Madrid se tragó muchos pueblos de sus alrededores en su crecimiento descontrolado en la segunda mitad del siglo XX. Lo malo es que con tanto apetito le costó hacer la digestión. En términos urbanísticos hacer la digestión consistía en proveer de servicios adecuados a los nuevos barrios que le crecían a ese Saturno manchego. Calles asfaltadas, iluminación, saneamiento y, sobre todo, un transporte público decente.

Los habitantes de barrios como Canillas u Hortaleza no solían trabajar en su propio territorio. Aquí lo de la ‘ciudad de los 15 minutos’ era ciencia ficción. Así que cada mañana los hortalinos subían como podían a camionetas atestadas como la que llamaban la golfa para acercarse hasta el centro a trabajar. O al menos, hasta el lugar donde comenzaba la civilización: el Metro.

Metro de Madrid tiene una historia ejemplar. No sólo sirvió para vertebrar de un modo democrático la ciudad: durante la Guerra Civil salvó la vida de miles de madrileños de los bombardeos franquistas.
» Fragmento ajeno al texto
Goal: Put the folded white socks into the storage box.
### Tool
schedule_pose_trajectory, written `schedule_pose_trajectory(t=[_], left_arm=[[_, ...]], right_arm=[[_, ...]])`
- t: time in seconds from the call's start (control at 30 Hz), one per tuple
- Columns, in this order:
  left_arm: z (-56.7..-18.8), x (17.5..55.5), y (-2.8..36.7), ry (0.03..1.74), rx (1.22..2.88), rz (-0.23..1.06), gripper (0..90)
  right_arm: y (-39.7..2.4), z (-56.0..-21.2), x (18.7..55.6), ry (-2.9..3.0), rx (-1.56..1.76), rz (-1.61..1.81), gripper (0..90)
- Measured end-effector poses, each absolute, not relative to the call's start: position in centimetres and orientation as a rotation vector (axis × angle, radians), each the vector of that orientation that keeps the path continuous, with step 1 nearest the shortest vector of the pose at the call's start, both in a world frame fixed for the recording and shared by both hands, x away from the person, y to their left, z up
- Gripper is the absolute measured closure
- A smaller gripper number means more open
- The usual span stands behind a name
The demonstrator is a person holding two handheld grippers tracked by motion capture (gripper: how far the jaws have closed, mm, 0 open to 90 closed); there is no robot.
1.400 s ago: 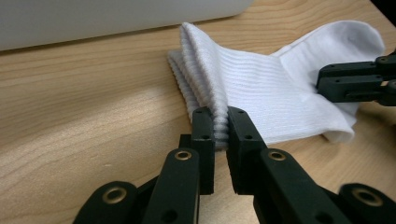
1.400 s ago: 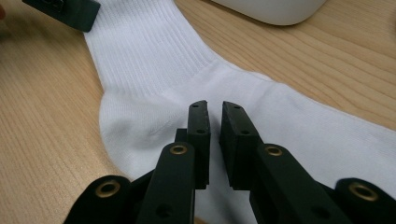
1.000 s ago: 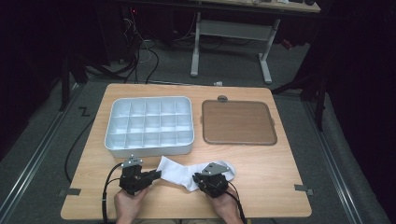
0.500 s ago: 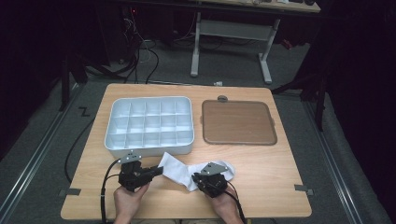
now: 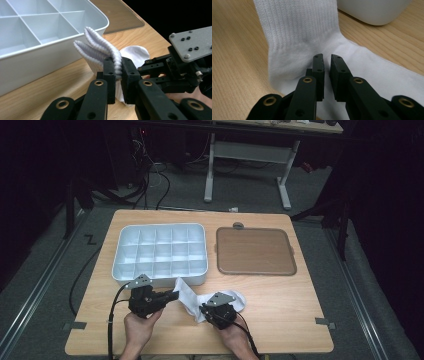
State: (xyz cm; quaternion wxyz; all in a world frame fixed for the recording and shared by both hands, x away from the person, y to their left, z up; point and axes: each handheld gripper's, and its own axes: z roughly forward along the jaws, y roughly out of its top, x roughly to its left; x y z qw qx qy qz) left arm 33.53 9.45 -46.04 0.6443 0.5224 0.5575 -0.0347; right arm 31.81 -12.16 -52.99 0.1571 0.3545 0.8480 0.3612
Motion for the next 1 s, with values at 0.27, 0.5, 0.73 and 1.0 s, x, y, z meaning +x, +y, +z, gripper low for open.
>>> schedule_pose_trajectory(t=[0.27,0.5,0.73,1.0], left_arm=[[-45.1,33.9,8.9,1.241,1.208,-0.085,83.7],[-44.7,34.3,8.7,1.231,1.208,-0.107,83.9],[-44.7,34.4,8.7,1.229,1.209,-0.123,84.1],[-45.1,34.8,8.4,1.265,1.226,-0.118,84.0]], right_arm=[[-11.5,-53.0,32.3,2.429,1.004,1.040,82.5],[-10.2,-53.0,33.0,2.453,0.983,1.046,82.5],[-9.1,-53.1,33.1,2.461,0.977,1.073,82.6],[-8.5,-52.9,33.2,2.492,0.965,1.084,80.4]])
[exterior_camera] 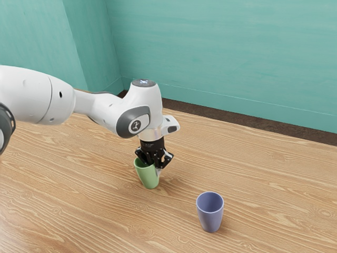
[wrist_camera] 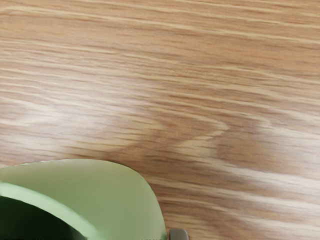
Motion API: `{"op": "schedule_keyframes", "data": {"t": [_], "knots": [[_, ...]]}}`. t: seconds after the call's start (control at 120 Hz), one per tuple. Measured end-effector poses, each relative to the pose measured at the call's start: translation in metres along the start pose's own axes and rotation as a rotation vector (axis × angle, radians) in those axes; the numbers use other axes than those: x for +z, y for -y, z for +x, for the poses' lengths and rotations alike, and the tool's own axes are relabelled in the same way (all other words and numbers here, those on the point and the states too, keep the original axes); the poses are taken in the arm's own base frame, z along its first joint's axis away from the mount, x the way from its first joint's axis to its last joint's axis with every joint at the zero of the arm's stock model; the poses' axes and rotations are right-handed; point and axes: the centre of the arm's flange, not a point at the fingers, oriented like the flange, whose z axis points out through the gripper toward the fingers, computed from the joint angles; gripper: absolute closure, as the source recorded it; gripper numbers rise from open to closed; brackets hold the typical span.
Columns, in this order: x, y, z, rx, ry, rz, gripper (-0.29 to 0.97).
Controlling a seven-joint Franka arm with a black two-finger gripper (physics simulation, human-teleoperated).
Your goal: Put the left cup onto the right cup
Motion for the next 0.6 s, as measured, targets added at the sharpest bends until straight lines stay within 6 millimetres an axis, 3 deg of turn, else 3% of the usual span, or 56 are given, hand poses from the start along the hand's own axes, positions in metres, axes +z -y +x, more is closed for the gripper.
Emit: {"op": "schedule_keyframes", "data": {"t": [0.6], "knots": [[-0.039, -0.007, -0.006, 0.009, -0.043, 0.008, 0.78]]}}
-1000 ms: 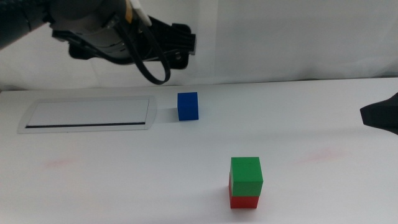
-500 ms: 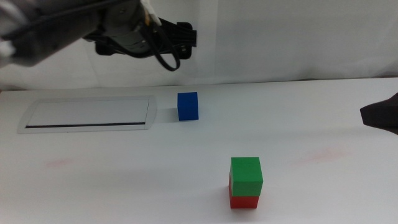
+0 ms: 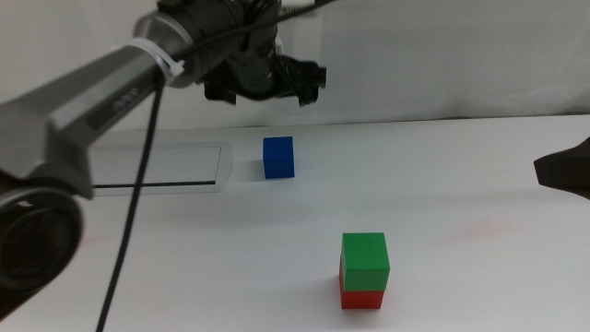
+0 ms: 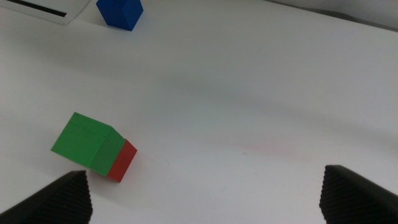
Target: Stack red cubes first, then green, then blue cubes in a specific spot.
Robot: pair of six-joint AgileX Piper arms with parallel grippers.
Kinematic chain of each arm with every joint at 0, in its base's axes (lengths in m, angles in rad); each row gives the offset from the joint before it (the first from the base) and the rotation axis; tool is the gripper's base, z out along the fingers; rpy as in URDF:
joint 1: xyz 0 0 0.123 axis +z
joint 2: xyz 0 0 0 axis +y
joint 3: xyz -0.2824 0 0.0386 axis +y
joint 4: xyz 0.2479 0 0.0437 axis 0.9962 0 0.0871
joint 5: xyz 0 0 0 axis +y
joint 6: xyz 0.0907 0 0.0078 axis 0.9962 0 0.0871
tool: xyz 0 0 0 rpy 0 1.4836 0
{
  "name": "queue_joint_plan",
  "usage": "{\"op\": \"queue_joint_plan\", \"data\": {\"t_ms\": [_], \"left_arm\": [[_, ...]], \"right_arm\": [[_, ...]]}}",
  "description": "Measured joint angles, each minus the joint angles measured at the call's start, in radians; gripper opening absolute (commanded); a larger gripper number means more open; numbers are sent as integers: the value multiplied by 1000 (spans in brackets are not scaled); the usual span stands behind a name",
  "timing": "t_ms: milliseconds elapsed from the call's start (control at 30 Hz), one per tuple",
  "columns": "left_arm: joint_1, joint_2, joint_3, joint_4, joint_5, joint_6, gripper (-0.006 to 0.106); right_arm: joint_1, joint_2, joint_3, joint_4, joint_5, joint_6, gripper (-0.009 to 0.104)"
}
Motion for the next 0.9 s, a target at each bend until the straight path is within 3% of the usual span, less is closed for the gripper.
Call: {"op": "queue_joint_plan", "data": {"t_ms": [367,900], "left_arm": [[29,153,-23,-94,31,17,89],[29,220,-23,-124,-31,19,89]], "right_arm": [[0,0,0,0,0,4,103],[0,0,0,0,0,4,103]]}}
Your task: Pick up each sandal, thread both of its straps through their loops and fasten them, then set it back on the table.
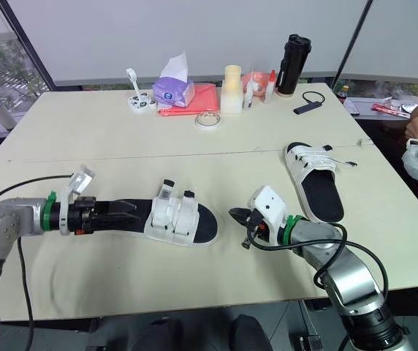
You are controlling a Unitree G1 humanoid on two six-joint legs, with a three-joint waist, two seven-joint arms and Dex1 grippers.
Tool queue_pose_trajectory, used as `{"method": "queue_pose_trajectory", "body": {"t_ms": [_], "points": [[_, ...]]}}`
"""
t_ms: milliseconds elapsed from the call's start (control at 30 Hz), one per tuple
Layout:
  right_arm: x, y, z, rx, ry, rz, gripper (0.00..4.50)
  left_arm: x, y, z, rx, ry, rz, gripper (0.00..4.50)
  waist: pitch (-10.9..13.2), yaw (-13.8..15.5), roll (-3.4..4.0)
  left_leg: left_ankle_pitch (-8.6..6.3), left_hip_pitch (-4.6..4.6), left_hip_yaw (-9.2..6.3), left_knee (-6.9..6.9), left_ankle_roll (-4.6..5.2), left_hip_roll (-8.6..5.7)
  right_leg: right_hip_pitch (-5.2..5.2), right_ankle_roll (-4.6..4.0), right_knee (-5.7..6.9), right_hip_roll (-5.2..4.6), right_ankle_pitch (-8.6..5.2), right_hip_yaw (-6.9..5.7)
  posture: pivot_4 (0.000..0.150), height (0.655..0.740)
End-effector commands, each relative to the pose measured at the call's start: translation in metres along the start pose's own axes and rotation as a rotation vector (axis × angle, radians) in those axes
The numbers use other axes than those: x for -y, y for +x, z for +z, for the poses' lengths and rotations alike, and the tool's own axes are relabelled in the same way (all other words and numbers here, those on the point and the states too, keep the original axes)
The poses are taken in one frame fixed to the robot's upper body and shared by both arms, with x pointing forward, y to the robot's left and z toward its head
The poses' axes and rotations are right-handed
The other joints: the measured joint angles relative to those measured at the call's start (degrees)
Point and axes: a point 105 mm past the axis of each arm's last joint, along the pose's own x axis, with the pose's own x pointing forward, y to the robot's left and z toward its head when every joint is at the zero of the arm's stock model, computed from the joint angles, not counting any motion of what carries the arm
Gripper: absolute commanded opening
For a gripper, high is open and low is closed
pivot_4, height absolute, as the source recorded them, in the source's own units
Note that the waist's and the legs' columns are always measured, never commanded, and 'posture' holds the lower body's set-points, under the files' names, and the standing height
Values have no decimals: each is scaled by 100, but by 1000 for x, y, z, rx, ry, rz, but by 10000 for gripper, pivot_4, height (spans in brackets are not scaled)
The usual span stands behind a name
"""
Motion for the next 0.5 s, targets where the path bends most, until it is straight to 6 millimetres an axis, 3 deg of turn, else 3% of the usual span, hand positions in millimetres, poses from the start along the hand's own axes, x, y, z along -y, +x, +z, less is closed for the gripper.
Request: {"method": "queue_pose_trajectory", "body": {"t_ms": [33,300,500], "points": [[-10,-7,18,42,-30,55,0,3,10,-4,20,-17,-21,44490,0,9,0,0,0,0,0,0,0,0,0,0,0,0,0,1500,7400],[-18,-8,21,25,-32,95,0,-7,44,0,75,-78,-90,44490,0,24,0,-1,0,-3,39,1,-3,19,0,3,1,0,-6,1500,7400],[-20,-10,16,8,-14,77,0,9,74,9,58,-76,-238,44490,0,14,0,-1,-3,-2,52,1,-6,24,1,4,0,1,-5,1500,7400]]}}
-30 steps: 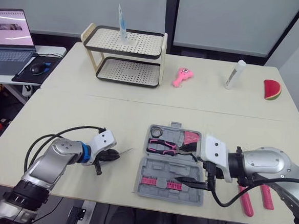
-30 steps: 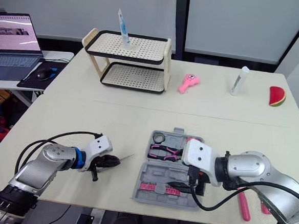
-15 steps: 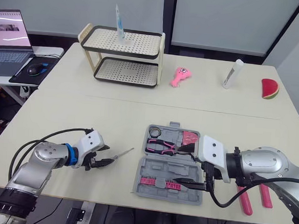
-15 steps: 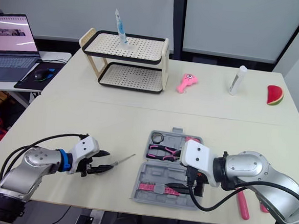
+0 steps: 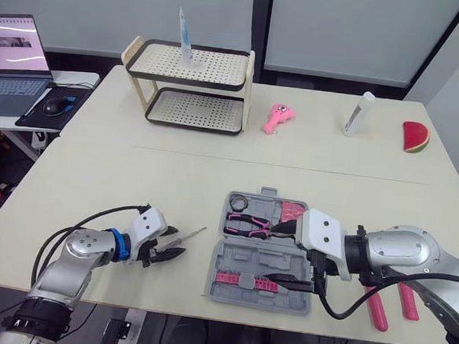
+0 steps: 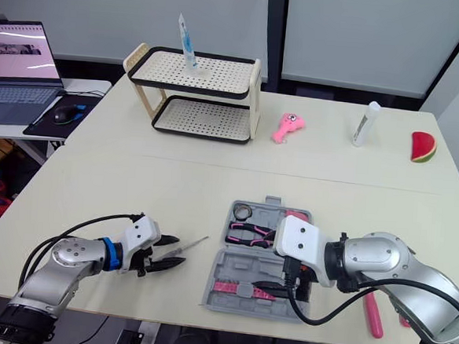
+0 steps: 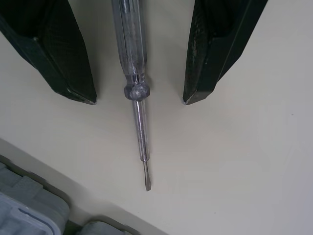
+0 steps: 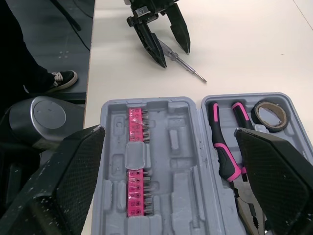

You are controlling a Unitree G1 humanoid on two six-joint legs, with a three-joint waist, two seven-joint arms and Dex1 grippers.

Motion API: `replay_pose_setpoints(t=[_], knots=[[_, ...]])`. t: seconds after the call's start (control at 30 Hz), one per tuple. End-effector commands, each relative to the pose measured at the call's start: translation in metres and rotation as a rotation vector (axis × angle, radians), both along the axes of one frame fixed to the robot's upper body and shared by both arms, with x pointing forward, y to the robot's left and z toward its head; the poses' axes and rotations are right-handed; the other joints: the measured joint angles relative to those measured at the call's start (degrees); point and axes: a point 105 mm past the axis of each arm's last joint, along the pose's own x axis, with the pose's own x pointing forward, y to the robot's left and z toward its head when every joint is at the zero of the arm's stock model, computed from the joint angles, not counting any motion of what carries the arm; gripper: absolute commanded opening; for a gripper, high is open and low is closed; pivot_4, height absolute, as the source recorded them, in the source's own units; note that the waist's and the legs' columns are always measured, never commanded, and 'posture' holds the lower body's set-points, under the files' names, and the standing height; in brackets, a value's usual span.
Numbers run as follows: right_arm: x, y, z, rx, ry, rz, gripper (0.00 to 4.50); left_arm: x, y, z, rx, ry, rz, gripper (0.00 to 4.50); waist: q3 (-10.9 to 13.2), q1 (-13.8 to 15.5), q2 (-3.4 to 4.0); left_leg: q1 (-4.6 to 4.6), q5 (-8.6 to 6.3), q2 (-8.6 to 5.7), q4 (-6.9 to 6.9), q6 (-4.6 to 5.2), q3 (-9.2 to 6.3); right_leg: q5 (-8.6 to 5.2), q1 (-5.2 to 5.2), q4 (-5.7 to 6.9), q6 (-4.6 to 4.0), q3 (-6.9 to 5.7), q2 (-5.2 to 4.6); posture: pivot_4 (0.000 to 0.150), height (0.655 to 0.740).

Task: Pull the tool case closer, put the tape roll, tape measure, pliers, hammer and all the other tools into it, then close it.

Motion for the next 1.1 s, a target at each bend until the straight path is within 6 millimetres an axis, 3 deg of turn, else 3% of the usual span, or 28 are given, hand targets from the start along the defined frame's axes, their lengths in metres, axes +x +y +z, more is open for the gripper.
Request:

Años después, tener una estación de Metro era convertir territorios en pedazos de Madrid. Pero la serpiente subterránea siempre iba más despacio que las ganas de los nuevos madrileños.

Tener una estación de Metro era convertir territorios en pedazos de Madrid

En Hortaleza, desde los años setenta el Metro pareció encontrar un muro infranqueable en Esperanza. Duró tanto que en los noventa Manu Chao aún podía usar en sus canciones el jingle de “Próxima estación: Esperanza. Final del trayecto”-. Las quejas vecinales en el distrito no pararon en todo ese tiempo. En Villa Rosa, por ejemplo, quisieron dar ideas a la administración y llegaron a construir una estación portátil a la que sólo le faltaba tener un Metro de verdad debajo.

Finalmente llegó Gallardón, el hombre que susurraba a las constructoras. Desde entonces nos acostumbramos a las tuneladoras con nombres castizos y a la ciudad que buscaba un tesoro bajo tierra. Lo encontró el PP, sin duda, que no paró de encadenar mayorías absolutas en pleno éxtasis aznarista, y aún después, cuando la marquesa Aguirre y un desliz de Tamayo y Sáez lubricaron la máquina taladradora durante aún más años para seguir construyendo pisos y extendiendo el metro.

Ha pasado un cuarto de siglo desde ese primer estirón, desde que llegaron las nuevas catedrales bajo nuestra piel hasta otros barrios de Hortaleza. Al final nuestra Línea 4 terminaría tropezando con la Línea 1. Ya ni siquiera nos queda esa sensación misteriosa del final de línea de Metro, esos túneles que daban paso a otro mundo.